WHAT TO DO =
The finished copy should hold every entry exactly as given, and no pictures.

SUPPLIED DATA =
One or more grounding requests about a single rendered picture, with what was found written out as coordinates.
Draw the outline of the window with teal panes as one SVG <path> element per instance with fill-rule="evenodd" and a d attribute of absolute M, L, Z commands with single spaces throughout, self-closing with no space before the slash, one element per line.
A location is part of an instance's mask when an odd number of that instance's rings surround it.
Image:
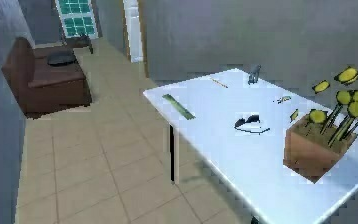
<path fill-rule="evenodd" d="M 92 0 L 55 0 L 64 35 L 67 38 L 87 35 L 98 37 Z"/>

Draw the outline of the yellow pencil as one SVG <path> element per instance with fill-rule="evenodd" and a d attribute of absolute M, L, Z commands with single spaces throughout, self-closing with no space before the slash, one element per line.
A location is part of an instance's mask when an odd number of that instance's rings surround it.
<path fill-rule="evenodd" d="M 216 83 L 216 84 L 222 86 L 223 88 L 228 88 L 227 85 L 221 83 L 220 81 L 218 81 L 218 80 L 216 80 L 216 79 L 210 78 L 210 80 L 212 80 L 214 83 Z"/>

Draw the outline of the yellow plant in brown box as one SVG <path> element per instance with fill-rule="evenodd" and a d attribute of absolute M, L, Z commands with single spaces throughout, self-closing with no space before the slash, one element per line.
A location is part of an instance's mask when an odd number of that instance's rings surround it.
<path fill-rule="evenodd" d="M 358 137 L 358 89 L 339 90 L 335 100 L 332 112 L 312 108 L 286 131 L 283 164 L 313 183 Z"/>

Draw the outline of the grey small figurine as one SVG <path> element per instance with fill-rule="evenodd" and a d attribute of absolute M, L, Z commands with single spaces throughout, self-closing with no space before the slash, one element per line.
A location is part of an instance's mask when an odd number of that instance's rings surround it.
<path fill-rule="evenodd" d="M 260 69 L 261 69 L 260 65 L 255 65 L 251 69 L 251 71 L 249 72 L 248 84 L 255 84 L 258 82 Z"/>

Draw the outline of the white table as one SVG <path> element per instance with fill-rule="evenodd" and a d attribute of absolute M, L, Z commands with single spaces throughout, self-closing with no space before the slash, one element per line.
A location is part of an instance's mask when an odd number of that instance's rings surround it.
<path fill-rule="evenodd" d="M 186 120 L 165 94 L 195 118 Z M 317 108 L 311 100 L 265 80 L 248 84 L 247 73 L 238 69 L 149 89 L 144 95 L 262 224 L 327 224 L 358 191 L 358 137 L 316 183 L 284 166 L 290 116 Z M 277 104 L 283 96 L 291 100 Z M 270 130 L 258 135 L 234 129 L 238 119 L 253 114 Z"/>

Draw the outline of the black round cushion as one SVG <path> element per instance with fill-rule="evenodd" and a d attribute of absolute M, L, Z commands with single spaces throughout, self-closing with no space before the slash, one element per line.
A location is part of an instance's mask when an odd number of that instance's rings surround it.
<path fill-rule="evenodd" d="M 50 66 L 63 66 L 75 63 L 76 61 L 77 59 L 71 51 L 55 52 L 47 57 L 47 63 Z"/>

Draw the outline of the white room door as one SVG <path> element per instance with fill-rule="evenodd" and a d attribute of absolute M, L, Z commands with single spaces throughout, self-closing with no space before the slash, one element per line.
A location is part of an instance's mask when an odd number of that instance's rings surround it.
<path fill-rule="evenodd" d="M 132 63 L 143 60 L 142 38 L 140 30 L 137 0 L 123 0 L 130 60 Z"/>

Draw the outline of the green flat strip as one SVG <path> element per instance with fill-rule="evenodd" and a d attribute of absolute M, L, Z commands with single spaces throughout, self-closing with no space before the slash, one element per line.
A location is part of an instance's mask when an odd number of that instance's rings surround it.
<path fill-rule="evenodd" d="M 190 111 L 188 111 L 179 101 L 177 101 L 172 95 L 165 94 L 163 95 L 163 98 L 167 100 L 186 120 L 191 120 L 195 118 L 195 116 Z"/>

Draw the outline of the black sunglasses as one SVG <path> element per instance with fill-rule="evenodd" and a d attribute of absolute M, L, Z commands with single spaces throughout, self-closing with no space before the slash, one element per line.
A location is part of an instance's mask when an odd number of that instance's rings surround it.
<path fill-rule="evenodd" d="M 246 118 L 238 119 L 234 124 L 234 129 L 250 134 L 261 135 L 270 130 L 269 127 L 262 126 L 260 115 L 253 114 Z"/>

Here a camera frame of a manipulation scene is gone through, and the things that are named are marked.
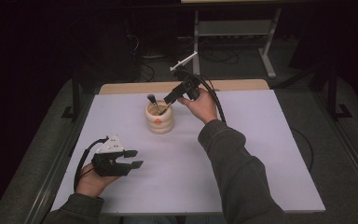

REPLY =
One or more grounding requests about a single rendered picture, with what was found written out as coordinates.
Draw the outline of the window with teal panes as one SVG <path> element per instance with fill-rule="evenodd" and a d attribute of absolute M, L, Z commands with single spaces throughout, self-closing with no space before the slash, one element per line.
A location is part of an instance's mask when an odd number of that instance's rings surround it.
Image:
<path fill-rule="evenodd" d="M 92 0 L 55 0 L 64 35 L 67 38 L 87 35 L 98 37 Z"/>

Draw the outline of the yellow pencil as one SVG <path> element per instance with fill-rule="evenodd" and a d attribute of absolute M, L, Z commands with single spaces throughout, self-closing with no space before the slash, one element per line.
A location is part of an instance's mask when an odd number of that instance's rings surround it.
<path fill-rule="evenodd" d="M 216 83 L 216 84 L 222 86 L 223 88 L 228 88 L 227 85 L 221 83 L 220 81 L 218 81 L 218 80 L 216 80 L 216 79 L 210 78 L 210 80 L 212 80 L 214 83 Z"/>

Draw the outline of the yellow plant in brown box as one SVG <path> element per instance with fill-rule="evenodd" and a d attribute of absolute M, L, Z commands with single spaces throughout, self-closing with no space before the slash, one element per line.
A location is part of an instance's mask when an odd number of that instance's rings surround it.
<path fill-rule="evenodd" d="M 358 137 L 358 89 L 339 90 L 335 100 L 332 112 L 312 108 L 286 131 L 283 164 L 313 183 Z"/>

Draw the outline of the grey small figurine as one SVG <path> element per instance with fill-rule="evenodd" and a d attribute of absolute M, L, Z commands with single spaces throughout, self-closing with no space before the slash, one element per line.
A location is part of an instance's mask when an odd number of that instance's rings surround it.
<path fill-rule="evenodd" d="M 260 69 L 261 69 L 260 65 L 255 65 L 251 69 L 251 71 L 249 72 L 248 84 L 255 84 L 258 82 Z"/>

Draw the outline of the white table as one SVG <path> element per instance with fill-rule="evenodd" and a d attribute of absolute M, L, Z commands with single spaces throughout, self-closing with no space before the slash, one element per line.
A location is part of an instance's mask when an odd number of that instance's rings surround it.
<path fill-rule="evenodd" d="M 186 120 L 165 94 L 195 118 Z M 317 108 L 311 100 L 265 80 L 248 84 L 247 73 L 238 69 L 149 89 L 144 95 L 262 224 L 327 224 L 358 191 L 358 137 L 316 183 L 284 166 L 290 116 Z M 277 104 L 283 96 L 291 100 Z M 270 130 L 258 135 L 234 129 L 238 119 L 253 114 Z"/>

Draw the outline of the black round cushion as one SVG <path> element per instance with fill-rule="evenodd" and a d attribute of absolute M, L, Z commands with single spaces throughout, self-closing with no space before the slash, one element per line.
A location is part of an instance's mask when an odd number of that instance's rings surround it.
<path fill-rule="evenodd" d="M 50 66 L 63 66 L 75 63 L 76 61 L 77 59 L 71 51 L 55 52 L 47 57 L 47 63 Z"/>

Draw the outline of the white room door as one SVG <path> element per instance with fill-rule="evenodd" and a d attribute of absolute M, L, Z commands with single spaces throughout, self-closing with no space before the slash, one element per line.
A location is part of an instance's mask when an odd number of that instance's rings surround it.
<path fill-rule="evenodd" d="M 132 63 L 143 60 L 142 38 L 140 30 L 137 0 L 123 0 L 130 60 Z"/>

Draw the outline of the green flat strip as one SVG <path> element per instance with fill-rule="evenodd" and a d attribute of absolute M, L, Z commands with single spaces throughout, self-closing with no space before the slash, one element per line.
A location is part of an instance's mask when an odd number of that instance's rings surround it.
<path fill-rule="evenodd" d="M 190 111 L 188 111 L 179 101 L 177 101 L 172 95 L 165 94 L 163 95 L 163 98 L 167 100 L 186 120 L 191 120 L 195 118 L 195 116 Z"/>

Draw the outline of the black sunglasses as one SVG <path> element per instance with fill-rule="evenodd" and a d attribute of absolute M, L, Z commands with single spaces throughout, self-closing with no space before the slash, one element per line.
A location is part of an instance's mask when an odd number of that instance's rings surround it.
<path fill-rule="evenodd" d="M 246 118 L 238 119 L 234 124 L 234 129 L 250 134 L 261 135 L 270 130 L 269 127 L 262 126 L 260 115 L 253 114 Z"/>

Here a camera frame of a manipulation scene is gone through, and the things that are named are marked.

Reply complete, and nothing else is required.